For the purposes of Chapter 2E, the Participating Directors are considered to be related parties of the Company.
Resolutions 3 to 6 provide for the grant of Incentive Options to the Participating Directors of the Company which is a financial benefit which requires Shareholder approval.
INFORMATION REQUIREMENTS
For the purposes of Chapter 2E of the Corporations Act the following information is provided.
The related party to whom the proposed resolution would permit the financial benefit to be given:
Subject to Shareholder approval, the following number of Incentive Options will be granted to the following related parties (or their respective nominees):
| Participating Director | Number of Options |
|---|---|
| Philip G Crabb | 1,500,000 |
| Frank DeMarte | 1,500,000 |
| Malcolm J Randall | 1,500,000 |
| MarcusFlis | 2,000,000 |
| Total | 6,500,000 |
The nature of the financial benefit
The proposed financial benefit to be given is the grant of Incentive Options for no consideration to the Participating Directors as noted above, or their respective nominees. The terms and conditions of the Incentive Options to be granted to the Participating Directors (or their respective nominees) are set out in Annexure A to this Explanatory Memorandum.
Directors’ recommendation
All the Directors were available to make a recommendation. For the reasons noted above:
Messrs Frank DeMarte, Malcolm J Randall and Marcus F Flis (who have no interest in the outcome of Resolution 3) recommend that Shareholders vote in favour of Resolution 3. Mr Philip G Crabb declines to make a recommendation about Resolution 3 as he has a material personal interest in the outcome of that particular Resolution as it relates to the proposed grant of Incentive Options to him individually (or his nominee(s)).

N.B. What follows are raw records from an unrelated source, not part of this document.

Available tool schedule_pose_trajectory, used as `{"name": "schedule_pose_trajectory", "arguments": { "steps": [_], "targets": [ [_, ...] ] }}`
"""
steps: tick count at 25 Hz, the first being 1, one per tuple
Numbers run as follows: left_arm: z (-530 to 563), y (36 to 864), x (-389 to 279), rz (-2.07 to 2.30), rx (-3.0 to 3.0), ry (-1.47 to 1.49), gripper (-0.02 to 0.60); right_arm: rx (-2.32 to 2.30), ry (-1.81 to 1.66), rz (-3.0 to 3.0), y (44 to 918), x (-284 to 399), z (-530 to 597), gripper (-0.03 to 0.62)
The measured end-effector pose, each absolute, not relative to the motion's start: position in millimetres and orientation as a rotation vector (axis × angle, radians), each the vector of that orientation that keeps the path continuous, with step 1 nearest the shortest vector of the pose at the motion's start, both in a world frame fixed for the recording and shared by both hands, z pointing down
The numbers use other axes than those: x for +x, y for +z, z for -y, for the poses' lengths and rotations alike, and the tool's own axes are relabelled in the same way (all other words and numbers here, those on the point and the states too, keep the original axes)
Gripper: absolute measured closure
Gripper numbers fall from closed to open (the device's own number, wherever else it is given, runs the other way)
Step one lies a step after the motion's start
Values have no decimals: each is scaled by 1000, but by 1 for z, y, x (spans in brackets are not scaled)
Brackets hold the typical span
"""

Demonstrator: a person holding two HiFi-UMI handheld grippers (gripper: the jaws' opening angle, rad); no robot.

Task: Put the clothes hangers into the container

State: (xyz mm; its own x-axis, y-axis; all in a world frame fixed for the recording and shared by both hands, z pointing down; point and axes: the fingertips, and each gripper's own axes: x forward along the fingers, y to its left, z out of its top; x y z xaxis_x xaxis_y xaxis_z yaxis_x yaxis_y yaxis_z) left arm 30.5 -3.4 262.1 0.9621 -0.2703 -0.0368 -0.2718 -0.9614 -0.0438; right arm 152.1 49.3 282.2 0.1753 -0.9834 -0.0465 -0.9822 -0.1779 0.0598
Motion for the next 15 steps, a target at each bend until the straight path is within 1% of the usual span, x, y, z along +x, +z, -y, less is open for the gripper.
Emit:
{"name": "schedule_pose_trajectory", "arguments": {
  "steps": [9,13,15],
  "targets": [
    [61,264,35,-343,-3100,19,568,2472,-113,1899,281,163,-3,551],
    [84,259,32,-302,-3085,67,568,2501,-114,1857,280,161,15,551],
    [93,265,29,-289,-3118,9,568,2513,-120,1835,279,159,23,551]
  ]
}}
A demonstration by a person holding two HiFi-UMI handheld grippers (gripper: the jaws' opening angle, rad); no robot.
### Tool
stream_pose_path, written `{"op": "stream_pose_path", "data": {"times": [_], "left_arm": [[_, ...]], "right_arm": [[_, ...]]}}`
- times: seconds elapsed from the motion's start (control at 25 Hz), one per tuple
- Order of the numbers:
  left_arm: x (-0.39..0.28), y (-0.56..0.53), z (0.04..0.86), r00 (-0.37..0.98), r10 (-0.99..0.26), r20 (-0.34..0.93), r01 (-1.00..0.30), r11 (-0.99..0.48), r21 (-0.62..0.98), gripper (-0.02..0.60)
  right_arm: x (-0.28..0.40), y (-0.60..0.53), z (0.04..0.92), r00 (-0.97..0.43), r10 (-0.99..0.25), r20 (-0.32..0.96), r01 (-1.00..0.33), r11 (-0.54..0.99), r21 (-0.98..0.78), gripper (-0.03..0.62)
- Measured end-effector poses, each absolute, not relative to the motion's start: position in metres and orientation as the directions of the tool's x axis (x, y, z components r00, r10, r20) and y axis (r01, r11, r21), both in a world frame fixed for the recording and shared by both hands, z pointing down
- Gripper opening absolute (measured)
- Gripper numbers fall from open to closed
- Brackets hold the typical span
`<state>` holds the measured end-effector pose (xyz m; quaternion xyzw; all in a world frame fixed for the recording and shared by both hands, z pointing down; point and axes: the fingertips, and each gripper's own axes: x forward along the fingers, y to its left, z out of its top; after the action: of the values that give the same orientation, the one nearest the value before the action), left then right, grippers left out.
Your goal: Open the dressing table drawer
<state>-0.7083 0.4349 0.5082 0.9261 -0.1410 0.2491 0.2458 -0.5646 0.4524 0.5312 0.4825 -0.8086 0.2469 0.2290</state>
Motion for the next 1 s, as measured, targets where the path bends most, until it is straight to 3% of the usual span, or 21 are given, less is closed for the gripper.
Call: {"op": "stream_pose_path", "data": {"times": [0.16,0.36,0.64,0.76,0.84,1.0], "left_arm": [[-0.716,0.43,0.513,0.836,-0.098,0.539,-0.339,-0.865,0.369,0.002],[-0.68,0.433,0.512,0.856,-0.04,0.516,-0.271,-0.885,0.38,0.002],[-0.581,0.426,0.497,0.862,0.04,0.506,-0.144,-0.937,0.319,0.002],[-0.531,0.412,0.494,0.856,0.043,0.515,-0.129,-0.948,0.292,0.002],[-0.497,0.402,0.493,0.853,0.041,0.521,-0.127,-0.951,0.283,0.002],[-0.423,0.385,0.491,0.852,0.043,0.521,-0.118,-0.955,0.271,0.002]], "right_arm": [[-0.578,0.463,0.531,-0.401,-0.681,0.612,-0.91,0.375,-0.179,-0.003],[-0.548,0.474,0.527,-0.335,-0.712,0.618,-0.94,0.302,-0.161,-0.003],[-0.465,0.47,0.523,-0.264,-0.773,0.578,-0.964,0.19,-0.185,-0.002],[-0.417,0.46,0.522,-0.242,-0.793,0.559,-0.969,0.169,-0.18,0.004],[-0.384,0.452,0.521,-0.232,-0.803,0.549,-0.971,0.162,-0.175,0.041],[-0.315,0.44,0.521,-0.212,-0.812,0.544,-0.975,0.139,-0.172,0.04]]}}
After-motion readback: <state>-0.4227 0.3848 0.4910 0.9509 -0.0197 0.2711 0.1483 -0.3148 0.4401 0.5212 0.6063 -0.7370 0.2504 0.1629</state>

Messrs Philip G Crabb, Malcolm J Randall and Marcus F Flis (who have no interest in the outcome of Resolution 4) recommend that Shareholders vote in favour of Resolution 4. Mr Frank DeMarte declines to make a recommendation about Resolution 4 as he has a material personal interest in the outcome of that particular Resolution as it relates to the proposed grant of Incentive Options to him individually (or his nominee(s)).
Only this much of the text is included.